_The task:_ Write out every line of the data below exactly as given.

_Collected data entries:_

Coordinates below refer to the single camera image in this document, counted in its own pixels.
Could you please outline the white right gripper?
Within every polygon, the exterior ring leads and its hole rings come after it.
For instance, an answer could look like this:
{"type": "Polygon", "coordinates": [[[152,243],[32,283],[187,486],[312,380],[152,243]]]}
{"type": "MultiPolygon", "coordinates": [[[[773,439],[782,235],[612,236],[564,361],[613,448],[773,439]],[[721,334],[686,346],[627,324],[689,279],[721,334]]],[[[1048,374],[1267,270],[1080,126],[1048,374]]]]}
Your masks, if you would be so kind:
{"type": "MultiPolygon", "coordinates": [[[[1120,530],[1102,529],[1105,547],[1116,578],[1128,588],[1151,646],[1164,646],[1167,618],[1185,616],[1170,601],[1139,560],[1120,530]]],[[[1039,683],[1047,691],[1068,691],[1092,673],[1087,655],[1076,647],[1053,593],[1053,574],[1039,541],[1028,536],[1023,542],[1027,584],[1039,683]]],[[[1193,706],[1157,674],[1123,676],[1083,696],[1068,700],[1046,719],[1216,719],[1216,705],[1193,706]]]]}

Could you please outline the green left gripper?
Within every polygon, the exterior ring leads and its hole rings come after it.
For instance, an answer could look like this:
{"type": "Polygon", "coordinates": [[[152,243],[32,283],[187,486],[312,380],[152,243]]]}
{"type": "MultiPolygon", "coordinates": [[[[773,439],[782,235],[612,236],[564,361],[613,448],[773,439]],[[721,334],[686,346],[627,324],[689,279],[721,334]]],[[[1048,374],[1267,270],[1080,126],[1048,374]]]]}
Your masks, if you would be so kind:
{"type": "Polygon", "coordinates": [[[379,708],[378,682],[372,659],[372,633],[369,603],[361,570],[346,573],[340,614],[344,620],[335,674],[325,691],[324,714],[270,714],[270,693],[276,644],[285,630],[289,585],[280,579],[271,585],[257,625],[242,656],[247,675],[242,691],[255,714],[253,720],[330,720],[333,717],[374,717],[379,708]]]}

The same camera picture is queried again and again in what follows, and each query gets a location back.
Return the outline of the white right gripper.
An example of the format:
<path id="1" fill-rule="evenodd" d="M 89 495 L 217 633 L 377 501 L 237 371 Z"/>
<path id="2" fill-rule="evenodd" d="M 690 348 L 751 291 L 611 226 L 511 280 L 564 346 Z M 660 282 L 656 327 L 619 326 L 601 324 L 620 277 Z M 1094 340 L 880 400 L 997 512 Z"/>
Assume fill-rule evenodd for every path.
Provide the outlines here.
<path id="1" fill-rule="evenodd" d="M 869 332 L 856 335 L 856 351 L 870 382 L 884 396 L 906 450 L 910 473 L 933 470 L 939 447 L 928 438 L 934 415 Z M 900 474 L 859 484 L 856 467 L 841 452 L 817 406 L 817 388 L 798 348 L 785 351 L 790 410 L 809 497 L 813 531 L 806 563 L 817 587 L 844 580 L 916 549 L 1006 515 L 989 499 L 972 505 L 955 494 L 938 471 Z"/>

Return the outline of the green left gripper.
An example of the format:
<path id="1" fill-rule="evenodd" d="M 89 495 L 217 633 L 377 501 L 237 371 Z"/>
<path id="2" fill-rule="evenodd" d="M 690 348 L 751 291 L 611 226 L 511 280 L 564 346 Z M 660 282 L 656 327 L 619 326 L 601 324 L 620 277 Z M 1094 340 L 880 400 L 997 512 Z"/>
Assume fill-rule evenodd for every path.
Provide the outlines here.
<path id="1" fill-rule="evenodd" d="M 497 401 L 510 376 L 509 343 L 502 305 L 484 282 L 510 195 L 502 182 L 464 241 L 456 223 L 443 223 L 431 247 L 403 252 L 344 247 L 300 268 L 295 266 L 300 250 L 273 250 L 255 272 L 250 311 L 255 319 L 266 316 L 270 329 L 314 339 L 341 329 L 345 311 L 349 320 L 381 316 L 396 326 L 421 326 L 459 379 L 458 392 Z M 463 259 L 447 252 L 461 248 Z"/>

_Task output:_
Coordinates below refer to the single camera image in this document, counted in its own pixels.
Could you please outline the white right gripper?
Within every polygon, the exterior ring leads and its hole rings come after it.
For instance, an answer could look like this:
{"type": "Polygon", "coordinates": [[[152,243],[32,283],[187,486],[312,380],[152,243]]]}
{"type": "MultiPolygon", "coordinates": [[[[773,439],[782,235],[612,236],[564,361],[613,448],[773,439]],[[721,334],[686,346],[627,324],[689,279],[721,334]]],[[[1048,374],[1267,270],[1080,126],[1048,374]]]]}
Your masks, if you would be so kind:
{"type": "MultiPolygon", "coordinates": [[[[1120,530],[1102,529],[1105,547],[1116,578],[1128,588],[1151,646],[1164,646],[1167,618],[1185,616],[1170,601],[1139,560],[1120,530]]],[[[1039,683],[1047,691],[1068,691],[1092,673],[1087,655],[1076,647],[1053,593],[1053,574],[1039,541],[1028,536],[1023,542],[1027,584],[1039,683]]],[[[1193,706],[1157,674],[1123,676],[1083,696],[1068,700],[1046,719],[1216,719],[1216,705],[1193,706]]]]}

Could you please outline the green left gripper?
Within every polygon, the exterior ring leads and its hole rings come after it.
For instance, an answer could look like this:
{"type": "Polygon", "coordinates": [[[152,243],[32,283],[187,486],[312,380],[152,243]]]}
{"type": "MultiPolygon", "coordinates": [[[[773,439],[782,235],[612,236],[564,361],[613,448],[773,439]],[[721,334],[686,346],[627,324],[689,279],[721,334]]],[[[1048,374],[1267,270],[1080,126],[1048,374]]]]}
Your masks, if you would be so kind:
{"type": "Polygon", "coordinates": [[[379,708],[378,682],[372,659],[372,633],[369,603],[361,570],[346,573],[340,614],[344,620],[335,674],[325,691],[324,714],[270,714],[270,693],[276,644],[285,630],[289,585],[280,579],[271,585],[257,625],[242,656],[247,675],[242,691],[255,714],[253,720],[330,720],[333,717],[374,717],[379,708]]]}

The same camera picture is queried again and again in what follows, and each query gets a location back.
Return the outline of the white right gripper.
An example of the format:
<path id="1" fill-rule="evenodd" d="M 89 495 L 217 633 L 377 501 L 237 371 Z"/>
<path id="2" fill-rule="evenodd" d="M 690 348 L 751 291 L 611 226 L 511 280 L 564 346 Z M 660 282 L 656 327 L 619 326 L 601 324 L 620 277 Z M 1094 340 L 880 400 L 997 512 Z"/>
Assume fill-rule evenodd for every path.
Provide the outlines here.
<path id="1" fill-rule="evenodd" d="M 869 332 L 856 335 L 856 351 L 870 382 L 884 396 L 906 450 L 910 473 L 933 470 L 939 447 L 928 438 L 934 415 Z M 900 474 L 859 484 L 856 467 L 841 452 L 817 406 L 817 388 L 798 348 L 785 351 L 790 410 L 809 497 L 813 531 L 806 563 L 817 587 L 844 580 L 916 549 L 1006 515 L 989 499 L 972 505 L 955 494 L 938 471 Z"/>

Return the outline of the green left gripper.
An example of the format:
<path id="1" fill-rule="evenodd" d="M 89 495 L 217 633 L 377 501 L 237 371 Z"/>
<path id="2" fill-rule="evenodd" d="M 690 348 L 751 291 L 611 226 L 511 280 L 564 346 Z M 660 282 L 656 327 L 619 326 L 601 324 L 620 277 Z M 1094 340 L 880 400 L 997 512 Z"/>
Assume fill-rule evenodd for every path.
Provide the outlines here.
<path id="1" fill-rule="evenodd" d="M 497 401 L 510 376 L 509 343 L 502 305 L 484 282 L 510 195 L 502 182 L 464 241 L 456 223 L 443 223 L 431 247 L 403 252 L 344 247 L 300 268 L 295 266 L 300 250 L 273 250 L 255 272 L 250 311 L 255 319 L 266 316 L 270 329 L 314 339 L 341 329 L 345 311 L 349 320 L 381 316 L 396 326 L 421 326 L 459 379 L 458 392 Z M 463 259 L 447 252 L 461 248 Z"/>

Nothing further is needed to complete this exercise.